Myne and Taffer are natural picks for square sets.
Connor Barnes
>Seriously, when you check the legends, you'll see the elves attacking other civs and eating their citizens CONSTANTLY.
A bit of an exaggeration. Depends on the exact populations involved, but the most common tendency is for goblins to overpopulate and account for the majority of wars. This world has 5 elven civilizations and are well surrounded and they have waged 0 offensive battles total.

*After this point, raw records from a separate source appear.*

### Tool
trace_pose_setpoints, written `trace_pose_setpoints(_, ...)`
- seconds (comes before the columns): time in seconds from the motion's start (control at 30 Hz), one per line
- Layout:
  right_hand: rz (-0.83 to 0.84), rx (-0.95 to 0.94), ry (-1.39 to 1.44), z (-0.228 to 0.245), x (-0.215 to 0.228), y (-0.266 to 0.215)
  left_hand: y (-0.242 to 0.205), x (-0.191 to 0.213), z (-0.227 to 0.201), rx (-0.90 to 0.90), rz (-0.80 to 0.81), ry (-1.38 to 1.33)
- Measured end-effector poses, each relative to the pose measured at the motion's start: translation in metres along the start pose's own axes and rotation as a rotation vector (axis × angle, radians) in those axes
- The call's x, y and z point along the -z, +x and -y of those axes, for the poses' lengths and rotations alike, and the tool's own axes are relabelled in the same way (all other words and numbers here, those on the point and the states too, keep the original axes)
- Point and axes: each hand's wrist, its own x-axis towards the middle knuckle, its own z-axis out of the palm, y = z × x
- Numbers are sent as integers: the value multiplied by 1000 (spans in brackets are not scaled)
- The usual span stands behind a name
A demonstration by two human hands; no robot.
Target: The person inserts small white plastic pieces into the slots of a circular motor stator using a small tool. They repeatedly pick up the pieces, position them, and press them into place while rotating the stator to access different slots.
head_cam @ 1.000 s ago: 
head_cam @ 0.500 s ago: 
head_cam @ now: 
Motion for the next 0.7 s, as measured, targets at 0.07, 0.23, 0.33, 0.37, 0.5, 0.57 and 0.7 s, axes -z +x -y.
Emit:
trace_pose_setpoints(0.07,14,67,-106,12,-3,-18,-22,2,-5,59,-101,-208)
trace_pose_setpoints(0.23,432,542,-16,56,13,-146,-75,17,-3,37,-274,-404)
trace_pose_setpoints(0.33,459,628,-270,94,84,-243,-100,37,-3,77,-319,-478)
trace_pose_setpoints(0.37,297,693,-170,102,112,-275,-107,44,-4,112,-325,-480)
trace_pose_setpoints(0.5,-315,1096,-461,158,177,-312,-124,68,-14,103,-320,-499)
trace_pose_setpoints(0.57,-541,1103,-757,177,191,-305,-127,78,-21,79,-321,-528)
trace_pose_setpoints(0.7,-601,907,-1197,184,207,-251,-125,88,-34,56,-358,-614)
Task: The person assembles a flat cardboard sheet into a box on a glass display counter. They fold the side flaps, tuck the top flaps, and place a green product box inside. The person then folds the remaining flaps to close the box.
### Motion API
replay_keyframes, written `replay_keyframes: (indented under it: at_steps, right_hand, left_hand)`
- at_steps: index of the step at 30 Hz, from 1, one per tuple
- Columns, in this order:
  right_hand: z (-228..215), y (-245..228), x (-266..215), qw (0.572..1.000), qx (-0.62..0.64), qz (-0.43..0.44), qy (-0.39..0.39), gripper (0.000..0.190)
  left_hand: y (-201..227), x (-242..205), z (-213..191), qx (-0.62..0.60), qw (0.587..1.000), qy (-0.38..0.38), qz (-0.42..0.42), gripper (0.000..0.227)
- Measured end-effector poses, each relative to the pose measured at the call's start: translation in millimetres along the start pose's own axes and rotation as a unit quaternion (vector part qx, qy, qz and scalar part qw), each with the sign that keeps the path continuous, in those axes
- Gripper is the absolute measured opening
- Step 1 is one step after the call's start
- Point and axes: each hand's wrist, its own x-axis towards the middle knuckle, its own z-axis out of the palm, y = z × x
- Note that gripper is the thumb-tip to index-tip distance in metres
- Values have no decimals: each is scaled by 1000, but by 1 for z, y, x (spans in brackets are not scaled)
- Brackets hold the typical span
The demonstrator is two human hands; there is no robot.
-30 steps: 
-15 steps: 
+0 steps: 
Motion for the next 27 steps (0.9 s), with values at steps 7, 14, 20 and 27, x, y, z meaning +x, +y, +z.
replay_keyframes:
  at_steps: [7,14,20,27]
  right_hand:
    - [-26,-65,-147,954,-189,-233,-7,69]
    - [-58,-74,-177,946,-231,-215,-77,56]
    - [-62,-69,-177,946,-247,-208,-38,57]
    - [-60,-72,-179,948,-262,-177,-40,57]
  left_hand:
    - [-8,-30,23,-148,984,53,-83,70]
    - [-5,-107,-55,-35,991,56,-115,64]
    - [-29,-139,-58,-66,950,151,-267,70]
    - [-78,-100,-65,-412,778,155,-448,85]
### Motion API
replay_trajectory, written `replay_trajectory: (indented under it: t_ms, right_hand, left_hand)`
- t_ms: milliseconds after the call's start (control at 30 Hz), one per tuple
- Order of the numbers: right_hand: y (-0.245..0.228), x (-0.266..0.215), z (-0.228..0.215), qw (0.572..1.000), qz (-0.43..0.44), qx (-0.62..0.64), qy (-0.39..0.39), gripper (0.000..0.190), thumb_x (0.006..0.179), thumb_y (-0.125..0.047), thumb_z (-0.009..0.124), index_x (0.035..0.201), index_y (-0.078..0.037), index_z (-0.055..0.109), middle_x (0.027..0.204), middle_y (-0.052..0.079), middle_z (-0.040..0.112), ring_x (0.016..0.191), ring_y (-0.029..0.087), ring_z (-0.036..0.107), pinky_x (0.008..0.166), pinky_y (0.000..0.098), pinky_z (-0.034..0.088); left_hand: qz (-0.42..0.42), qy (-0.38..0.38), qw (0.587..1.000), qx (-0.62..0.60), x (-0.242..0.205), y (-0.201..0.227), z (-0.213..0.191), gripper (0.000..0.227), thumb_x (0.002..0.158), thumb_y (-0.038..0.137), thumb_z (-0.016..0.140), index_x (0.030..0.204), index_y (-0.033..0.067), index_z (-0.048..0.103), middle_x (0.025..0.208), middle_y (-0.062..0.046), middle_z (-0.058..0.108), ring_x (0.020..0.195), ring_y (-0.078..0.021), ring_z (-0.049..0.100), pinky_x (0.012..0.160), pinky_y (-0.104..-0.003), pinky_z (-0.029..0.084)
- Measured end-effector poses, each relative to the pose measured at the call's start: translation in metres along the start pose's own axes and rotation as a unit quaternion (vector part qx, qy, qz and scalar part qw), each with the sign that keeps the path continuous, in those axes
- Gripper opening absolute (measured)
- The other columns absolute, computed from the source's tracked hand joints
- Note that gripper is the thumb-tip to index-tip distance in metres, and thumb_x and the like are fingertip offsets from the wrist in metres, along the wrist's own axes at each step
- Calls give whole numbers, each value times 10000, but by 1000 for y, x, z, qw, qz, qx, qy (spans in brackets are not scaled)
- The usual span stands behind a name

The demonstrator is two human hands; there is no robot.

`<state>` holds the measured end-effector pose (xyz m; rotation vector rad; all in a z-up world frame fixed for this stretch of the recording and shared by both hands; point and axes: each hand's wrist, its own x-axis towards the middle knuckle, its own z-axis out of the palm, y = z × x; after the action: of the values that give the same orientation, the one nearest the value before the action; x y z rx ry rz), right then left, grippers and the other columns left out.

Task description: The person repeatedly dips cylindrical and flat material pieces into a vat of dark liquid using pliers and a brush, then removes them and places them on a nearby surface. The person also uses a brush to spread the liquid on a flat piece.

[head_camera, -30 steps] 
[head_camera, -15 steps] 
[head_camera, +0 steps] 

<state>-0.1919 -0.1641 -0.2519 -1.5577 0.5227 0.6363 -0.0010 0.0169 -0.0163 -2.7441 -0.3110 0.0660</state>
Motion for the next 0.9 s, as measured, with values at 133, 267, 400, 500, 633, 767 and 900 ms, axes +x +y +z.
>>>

I will keep looking to try to find proof of elves 'attacking everyone'. I'll certainly admit they're more aggressive than, say, dwarves, who don't seem to ever wage offensive war, but wars with elves with a player faction are rare to the point of being treasured. None of the DF players I know have ever even seen elves attack.
Brayden Sanchez
>there's nothing difficult about the textile industry You can't just automate it. It needs micromanagement. That's what sucks imo. Checking if everything is in order, checking planting, shearing, collecting, checking stocks, manually job orderings. It's a pita. W
Robert Campbell
"difficult" and "not something I find interesting" are two completely separate topics.
Aaron Taylor
If you have enough shearable animals you can put shearing on repeat and it will never cancel out, alternatively having a decent amount and just putting the pens further away would also work.
Jayden Myers
Aside from unadulterated autism is there any reason to use old school ascii or graphics packs that are easier on the eyes?
Wyatt Morgan
old school ascii has less that can break when the game gets updated. that's about it. it's otherwise just a matter of taste.
Ryan Collins
>It's every time
Just checked a war with 125 goblin killed in a war against elves, no goblins were devoured. Now of course, its virtually guaranteed the reason that elves are bad at fighting and their giant animals do essentially all heavy lifting, but like I said, its quite rare. At best, its something that happens with 1% of the frequency of getting attacked by bandits or 0.1% of hammerers, and certainly nothing you would ever notice in adventurer or dwarf fortress mode.